11:42 am on 20 May 2020

One of the most common symptoms of Covid 19 - a sore throat - is not listed on the card everyone must fill in before being allowed into the country.

Photo: RNZ / Dan Cook

The card is a crucial part of the country's border controls and questions are being raised about how authorities got it wrong.

As part of government demands for "watertight" border controls, a new arrival card was introduced at airports on 20 March.

The card twice prompts passengers: "Have you had any of the following symptoms in the past 14 days: Fever? Cough? Difficulty breathing?"

National MP Dr Shane Reti noticed an omission.

"Turns out that New Zealanders haven't had difficulty breathing as one of the main symptoms, they've had a sore throat," Reti said.

"Fifty percent of New Zealanders have had a sore throat.
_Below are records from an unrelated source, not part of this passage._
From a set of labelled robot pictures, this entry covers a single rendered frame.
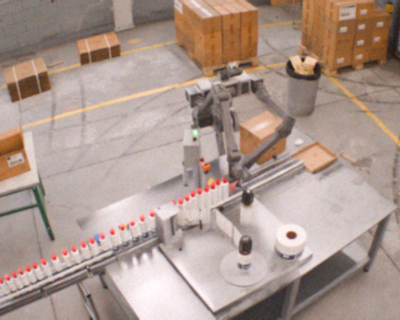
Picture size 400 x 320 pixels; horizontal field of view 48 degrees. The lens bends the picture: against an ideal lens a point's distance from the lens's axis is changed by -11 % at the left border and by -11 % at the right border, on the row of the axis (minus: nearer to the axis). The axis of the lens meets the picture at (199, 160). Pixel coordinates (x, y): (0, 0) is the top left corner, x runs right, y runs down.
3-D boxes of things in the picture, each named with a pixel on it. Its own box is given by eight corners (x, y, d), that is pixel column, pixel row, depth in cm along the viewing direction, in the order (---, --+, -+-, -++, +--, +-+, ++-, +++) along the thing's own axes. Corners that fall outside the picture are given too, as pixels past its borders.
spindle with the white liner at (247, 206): (244, 229, 337) (246, 198, 318) (237, 222, 343) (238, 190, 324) (255, 223, 340) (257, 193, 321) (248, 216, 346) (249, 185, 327)
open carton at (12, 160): (-3, 190, 389) (-15, 157, 365) (-9, 158, 424) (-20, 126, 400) (36, 176, 401) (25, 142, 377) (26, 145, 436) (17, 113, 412)
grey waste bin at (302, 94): (295, 121, 580) (298, 77, 540) (278, 103, 611) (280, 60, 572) (323, 114, 591) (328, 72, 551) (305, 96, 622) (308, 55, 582)
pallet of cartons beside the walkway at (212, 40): (260, 65, 685) (260, 10, 628) (205, 78, 662) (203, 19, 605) (223, 33, 771) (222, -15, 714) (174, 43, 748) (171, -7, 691)
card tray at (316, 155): (312, 174, 385) (312, 170, 383) (291, 156, 402) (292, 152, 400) (337, 159, 397) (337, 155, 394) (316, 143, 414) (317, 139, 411)
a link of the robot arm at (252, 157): (289, 127, 340) (280, 121, 333) (292, 133, 336) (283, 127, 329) (248, 164, 359) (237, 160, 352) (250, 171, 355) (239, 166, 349)
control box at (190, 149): (184, 168, 326) (182, 145, 314) (186, 152, 339) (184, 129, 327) (200, 168, 325) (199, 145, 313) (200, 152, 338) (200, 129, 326)
So really, a sore throat should have been on the new arrival card and we've missed that boat.

"That concerns me for the people who have come into New Zealand and been screened in the wrong way."

National MP Shane Reti. Photo: Supplied / National Party

Difficulty breathing was a late symptom of the virus, and sore throat an early one, he said.
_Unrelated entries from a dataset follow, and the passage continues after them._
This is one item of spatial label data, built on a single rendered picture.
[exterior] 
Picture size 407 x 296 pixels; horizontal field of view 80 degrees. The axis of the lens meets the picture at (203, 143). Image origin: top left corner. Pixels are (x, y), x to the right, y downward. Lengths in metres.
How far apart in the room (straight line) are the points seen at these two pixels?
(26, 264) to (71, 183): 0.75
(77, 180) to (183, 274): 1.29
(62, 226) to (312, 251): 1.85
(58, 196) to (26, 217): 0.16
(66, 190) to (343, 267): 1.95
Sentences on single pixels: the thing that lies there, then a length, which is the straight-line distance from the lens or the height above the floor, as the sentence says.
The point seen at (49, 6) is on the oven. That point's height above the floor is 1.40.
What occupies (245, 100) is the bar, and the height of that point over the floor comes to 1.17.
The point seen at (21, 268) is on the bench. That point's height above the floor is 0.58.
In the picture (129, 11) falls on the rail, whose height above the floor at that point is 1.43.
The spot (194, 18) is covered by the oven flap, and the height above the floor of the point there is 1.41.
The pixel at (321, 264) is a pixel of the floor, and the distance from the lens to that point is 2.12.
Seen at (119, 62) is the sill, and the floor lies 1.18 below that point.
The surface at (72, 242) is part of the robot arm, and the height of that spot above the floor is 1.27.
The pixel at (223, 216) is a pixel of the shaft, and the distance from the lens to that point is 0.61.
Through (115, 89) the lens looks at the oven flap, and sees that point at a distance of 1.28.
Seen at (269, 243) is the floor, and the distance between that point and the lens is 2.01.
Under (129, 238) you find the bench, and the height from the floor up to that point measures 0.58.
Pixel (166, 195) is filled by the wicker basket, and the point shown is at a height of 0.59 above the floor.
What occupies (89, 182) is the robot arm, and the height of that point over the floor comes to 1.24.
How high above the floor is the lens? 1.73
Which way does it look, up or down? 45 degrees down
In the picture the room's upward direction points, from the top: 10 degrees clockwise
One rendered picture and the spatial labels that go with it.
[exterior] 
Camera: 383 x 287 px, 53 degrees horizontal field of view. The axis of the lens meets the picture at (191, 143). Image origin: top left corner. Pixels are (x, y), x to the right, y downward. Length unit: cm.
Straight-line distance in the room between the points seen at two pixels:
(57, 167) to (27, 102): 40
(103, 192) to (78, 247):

"Tens of thousands [of people] have been screened with the wrong screening questions."

Reti showed the card to Auckland University professor of medicine Des Gorman.

"The card is flawed," Gorman said.

"Difficulty breathing is a lot less common than a sore throat.

"I mean, if you're going to retain it, that's fine, but a sore throat certainly needs to be there ... sore throat presents in about half of cases."

Ministry of Health said the cards were used to identify individuals with virus-type symptoms.

"... raised temperature, cough or difficulty breathing and the focus is on these symptoms which most obviously help to identify Covid-19," it said in a statement.

It would be reviewing the symptoms listed on the cards at their next reprint, it said.

Anyone arriving from overseas had to go into 14 days managed isolation, it added.

Reti said the mistake may have let the virus in among the thousands of returned travellers who used the card in the three-week period between the card being introduced, and mandatory managed isolation being imposed on 10 April.

"Nothing we can do about it, here now. But certainly looking forward, our prime screening mechanism at the border should be accurate."

Gorman agreed.

"You'd want people who present with just a sore throat to definitely have a nasopharyngeal swab taken.

"So it's going to miss a very important group of people who need to be surveyed."

The Customs Service and Health Ministry must collaborate to redo the card, Reti said.

The MP is proposing to reopen the border to international students for the second semester in July, if they undergo quarantine, and "if we open the border in a protected way ... our arrivals card has to be perfect".

The Customs Service said the Health Ministry listed the symptoms on the arrival card.

Gorman wants to know how the mistake happened.

"I think they need to explain how they got this wrong.

"Was it a typographical error? Was it an insight error?

"There needs to be some examination of how a card there could be so important could end up in such a flawed state."

The remedy, though, was simple. "Throw it away and start again," Gorman said.

The ministry has not said how a sore throat was left off the cards as a symptom.

Face-to-face assessments were now taking place with returned travellers, who were asked if they had a "cough, sore throat, shortness of breath, any cold or flu type symptom, or loss of sense of smell ... in the last 14 days", it said.

Its website states effective border control is even more important under alert level 2.